Macht es ein Unterschied ob ich die PRO hab oder nicht? Habe die nämlich
Gut den Knopf habe ich mittlerweile gefunden ist das klein Loch oberhalb des Steckers... Kommt nur noch die Frage warum es nicht grün wird,


----------



## Wladitsch (5. Januar 2019)

Wenn`s ne Pro ist ist auch der Rest alles 2.0, also neuer, aber ob du jetzt die Pro hast oder nicht dürfte für mein Verständnis nich wirklich was mit dem sich finden/nicht finden der Stationen zu tun haben.
Schon komisch. "Leider" hab ich nur die normale VIVE und kann dir da jetzt nicht wirklich weiterhelfen.
Aber sei dir sicher ich fühle mit dir!

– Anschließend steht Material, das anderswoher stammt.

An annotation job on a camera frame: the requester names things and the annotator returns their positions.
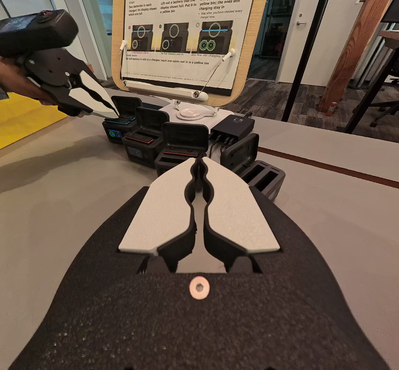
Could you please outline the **black battery charging case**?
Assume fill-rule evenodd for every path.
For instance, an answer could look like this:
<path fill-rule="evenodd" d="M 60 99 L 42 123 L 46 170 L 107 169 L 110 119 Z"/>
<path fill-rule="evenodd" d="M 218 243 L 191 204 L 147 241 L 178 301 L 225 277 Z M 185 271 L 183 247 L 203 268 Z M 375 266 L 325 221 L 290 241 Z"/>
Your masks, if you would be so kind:
<path fill-rule="evenodd" d="M 280 192 L 286 174 L 283 170 L 257 160 L 259 135 L 251 133 L 227 148 L 220 157 L 220 164 L 238 175 L 250 187 L 257 188 L 270 201 Z"/>
<path fill-rule="evenodd" d="M 119 118 L 136 118 L 136 108 L 142 107 L 142 100 L 137 97 L 113 96 L 113 103 L 119 112 Z M 130 125 L 117 125 L 112 123 L 102 123 L 106 136 L 111 143 L 122 144 L 122 138 L 129 132 L 137 128 L 137 121 Z"/>
<path fill-rule="evenodd" d="M 155 169 L 155 160 L 165 146 L 162 136 L 162 126 L 169 122 L 166 112 L 147 108 L 136 108 L 135 110 L 137 128 L 130 133 L 141 133 L 152 136 L 151 144 L 143 144 L 137 141 L 122 138 L 122 144 L 130 161 Z"/>
<path fill-rule="evenodd" d="M 198 166 L 199 160 L 206 156 L 209 147 L 209 130 L 205 125 L 166 122 L 162 126 L 162 136 L 165 146 L 155 160 L 157 176 L 188 159 L 194 159 L 195 165 Z M 195 149 L 200 151 L 200 154 L 197 158 L 168 155 L 163 153 L 166 148 Z"/>

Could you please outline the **person's left hand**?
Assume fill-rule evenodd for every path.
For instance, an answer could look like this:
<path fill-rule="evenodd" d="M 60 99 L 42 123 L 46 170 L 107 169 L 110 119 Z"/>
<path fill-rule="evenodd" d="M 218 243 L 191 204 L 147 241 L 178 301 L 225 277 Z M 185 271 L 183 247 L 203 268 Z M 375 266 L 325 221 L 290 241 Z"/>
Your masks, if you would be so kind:
<path fill-rule="evenodd" d="M 18 95 L 32 98 L 42 105 L 57 106 L 48 94 L 28 79 L 24 71 L 7 58 L 0 58 L 0 88 L 5 93 L 16 93 Z"/>

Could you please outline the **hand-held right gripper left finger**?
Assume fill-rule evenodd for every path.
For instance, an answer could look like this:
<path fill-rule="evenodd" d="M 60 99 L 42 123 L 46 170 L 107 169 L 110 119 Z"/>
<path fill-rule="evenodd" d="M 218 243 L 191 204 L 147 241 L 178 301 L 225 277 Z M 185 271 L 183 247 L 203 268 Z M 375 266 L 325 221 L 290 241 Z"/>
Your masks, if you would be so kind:
<path fill-rule="evenodd" d="M 170 272 L 195 246 L 192 202 L 198 162 L 189 158 L 159 176 L 147 189 L 118 250 L 162 257 Z"/>

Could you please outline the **yellow plastic bin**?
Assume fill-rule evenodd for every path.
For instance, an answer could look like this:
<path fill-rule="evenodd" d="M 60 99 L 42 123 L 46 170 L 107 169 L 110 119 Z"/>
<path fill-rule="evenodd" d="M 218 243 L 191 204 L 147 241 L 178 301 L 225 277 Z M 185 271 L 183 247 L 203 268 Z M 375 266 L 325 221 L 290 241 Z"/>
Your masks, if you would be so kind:
<path fill-rule="evenodd" d="M 67 116 L 57 107 L 43 106 L 39 101 L 16 93 L 1 93 L 0 148 L 51 126 Z"/>

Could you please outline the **instruction sheet on wooden stand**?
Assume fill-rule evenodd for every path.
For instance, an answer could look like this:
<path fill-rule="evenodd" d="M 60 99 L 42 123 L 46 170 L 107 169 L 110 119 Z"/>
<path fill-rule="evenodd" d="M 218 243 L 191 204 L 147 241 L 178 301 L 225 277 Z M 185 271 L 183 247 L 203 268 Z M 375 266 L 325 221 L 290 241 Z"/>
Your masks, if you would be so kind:
<path fill-rule="evenodd" d="M 165 87 L 132 80 L 123 80 L 121 75 L 122 59 L 127 47 L 127 42 L 124 40 L 125 0 L 113 0 L 111 57 L 113 82 L 119 89 L 126 92 L 166 98 L 175 102 L 192 103 L 209 108 L 214 113 L 218 112 L 219 108 L 234 101 L 241 94 L 245 86 L 265 4 L 266 0 L 252 1 L 233 88 L 230 95 L 225 95 L 206 93 L 192 88 Z"/>

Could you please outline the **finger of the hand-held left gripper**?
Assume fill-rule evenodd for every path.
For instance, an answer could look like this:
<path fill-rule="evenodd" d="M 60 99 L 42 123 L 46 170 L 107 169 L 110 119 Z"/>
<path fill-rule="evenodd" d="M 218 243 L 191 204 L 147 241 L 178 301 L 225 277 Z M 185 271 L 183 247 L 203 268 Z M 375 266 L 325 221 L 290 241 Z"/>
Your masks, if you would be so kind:
<path fill-rule="evenodd" d="M 83 88 L 84 90 L 86 90 L 88 92 L 90 92 L 92 90 L 93 92 L 97 92 L 97 93 L 100 93 L 103 89 L 105 90 L 105 88 L 103 88 L 99 82 L 94 80 L 94 78 L 92 78 L 84 70 L 80 72 L 79 77 L 80 77 L 81 83 L 82 83 L 82 87 L 80 87 L 80 88 Z"/>
<path fill-rule="evenodd" d="M 92 90 L 88 92 L 83 88 L 75 88 L 69 91 L 69 96 L 92 110 L 92 112 L 84 110 L 86 115 L 94 115 L 101 118 L 118 118 L 117 108 L 104 89 L 97 93 Z"/>

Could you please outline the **wooden post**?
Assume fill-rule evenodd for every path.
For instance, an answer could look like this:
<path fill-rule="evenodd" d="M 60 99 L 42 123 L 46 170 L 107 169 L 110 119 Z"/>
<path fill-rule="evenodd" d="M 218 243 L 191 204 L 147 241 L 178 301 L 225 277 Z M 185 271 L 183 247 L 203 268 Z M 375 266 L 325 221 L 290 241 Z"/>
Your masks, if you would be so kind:
<path fill-rule="evenodd" d="M 391 0 L 364 2 L 317 107 L 318 112 L 327 113 L 333 102 L 341 100 L 390 3 Z"/>

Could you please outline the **black power hub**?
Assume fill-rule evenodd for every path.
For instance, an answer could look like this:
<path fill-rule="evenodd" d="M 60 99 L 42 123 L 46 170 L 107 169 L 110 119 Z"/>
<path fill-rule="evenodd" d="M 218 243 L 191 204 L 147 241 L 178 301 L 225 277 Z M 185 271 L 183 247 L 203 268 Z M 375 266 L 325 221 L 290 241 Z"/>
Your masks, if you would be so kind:
<path fill-rule="evenodd" d="M 228 115 L 222 121 L 211 128 L 211 139 L 225 141 L 233 138 L 234 142 L 240 141 L 248 136 L 255 125 L 255 120 L 249 117 L 237 115 Z"/>

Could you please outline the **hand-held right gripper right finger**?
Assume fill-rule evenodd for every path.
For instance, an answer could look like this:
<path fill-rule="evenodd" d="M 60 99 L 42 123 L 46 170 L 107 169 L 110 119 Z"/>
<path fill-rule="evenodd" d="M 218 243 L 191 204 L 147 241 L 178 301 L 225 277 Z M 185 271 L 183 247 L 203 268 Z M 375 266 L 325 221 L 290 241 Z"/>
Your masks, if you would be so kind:
<path fill-rule="evenodd" d="M 254 255 L 281 249 L 247 183 L 209 157 L 201 159 L 201 176 L 204 246 L 227 273 L 238 258 L 247 258 L 253 268 Z"/>

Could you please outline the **white door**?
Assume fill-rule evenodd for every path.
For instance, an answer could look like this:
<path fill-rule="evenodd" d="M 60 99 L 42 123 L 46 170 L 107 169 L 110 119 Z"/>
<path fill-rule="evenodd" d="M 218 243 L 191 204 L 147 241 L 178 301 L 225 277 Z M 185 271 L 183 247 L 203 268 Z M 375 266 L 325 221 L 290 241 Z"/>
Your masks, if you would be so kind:
<path fill-rule="evenodd" d="M 276 82 L 292 83 L 319 0 L 295 0 Z"/>

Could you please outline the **black metal pole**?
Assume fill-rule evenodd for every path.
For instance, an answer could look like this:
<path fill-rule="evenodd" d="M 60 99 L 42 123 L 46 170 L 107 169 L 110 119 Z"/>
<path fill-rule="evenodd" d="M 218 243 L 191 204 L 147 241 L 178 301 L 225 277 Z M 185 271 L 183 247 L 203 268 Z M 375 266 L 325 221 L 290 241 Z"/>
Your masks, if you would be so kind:
<path fill-rule="evenodd" d="M 298 67 L 297 67 L 297 72 L 295 74 L 295 77 L 292 82 L 292 87 L 290 90 L 290 93 L 287 98 L 287 103 L 282 115 L 282 122 L 288 122 L 291 111 L 295 102 L 295 99 L 297 97 L 298 90 L 300 88 L 301 82 L 303 75 L 305 73 L 307 63 L 309 61 L 312 48 L 314 45 L 314 42 L 317 37 L 318 30 L 320 28 L 321 22 L 323 15 L 325 13 L 326 7 L 328 4 L 328 0 L 318 0 L 318 4 L 312 19 L 312 24 L 310 25 L 310 30 L 308 32 L 307 40 L 304 45 L 304 49 L 302 51 L 301 59 L 299 61 Z"/>

Am Wochenende Probleme und kein erreichbarer Support sind quasi der Supergau...
Wäre nett wenn du mal bescheid gibst woran es lag/wie`s zu beheben war sobald du es zum laufen bekommen hast.

Gruß Wladitsch


----------



## Encoy (5. Januar 2019)

Wird wahrscheinlich erst Freitag sein :/, da ich die komplette Woche weg bin & nur noch morgen Zeit habe. Schade drum habe mich darauf gefreut.


----------



## Wladitsch (5. Januar 2019)

Loch gefunden... Zeigt es dir auch bei den 2.0er Stationen vorne den gewählten Kanal an?
Wobei ich nicht weiß ob das Verbindungsprinzip meiner Stationen(1.0) das gleiche deiner(2.0) ist.
Kanalwahltechnisch jetzt...


----------



## Encoy (5. Januar 2019)

Nein egal ob man kurz drauf drückt, 2-60 Sec drauf halte. Bleibt weiterhin dieses schwache lila.


----------



## Wladitsch (5. Januar 2019)

Hast du die Stationen Spaßeshalber mal näher/nah beieinander gestellt und getestet ob sie sich da finden? Weiß ja nicht in welcher Entfernung die bei dir stehen.
Oder eventuell störende Bluetoothgeräte im Raum... 
Strohhalmgeangel und so...


----------



## Encoy (5. Januar 2019)

Ja das habe ich tatsächlich gemacht mit meinem Kumpel sahen aus wie Pinguine aber haben es ausprobiert. etwas mehr als ´nen Meter, aber für stehend reicht es vollkommen aus.
Fernseher hat kein Bluetooth, Laptop ausgemacht, Handy so gut wie immer aus.


----------



## PCGH_Torsten (8. Januar 2019)

Das Verbindungskabel war bei 1.0 ein normales 3,5 mm Klinke auf Klinke. Könnte man zu Audiozwecken im Hause haben und bei der Gelegenheit ausprobieren. Ebenfalls einen Versuch wert: Wird eine einzelne Basis erkannt? Solange die zweite nicht aktiv ist, sind Kanal und Synchronisation egal. Für mich klingt es aber eher nach Dauer-Standy-By.


----------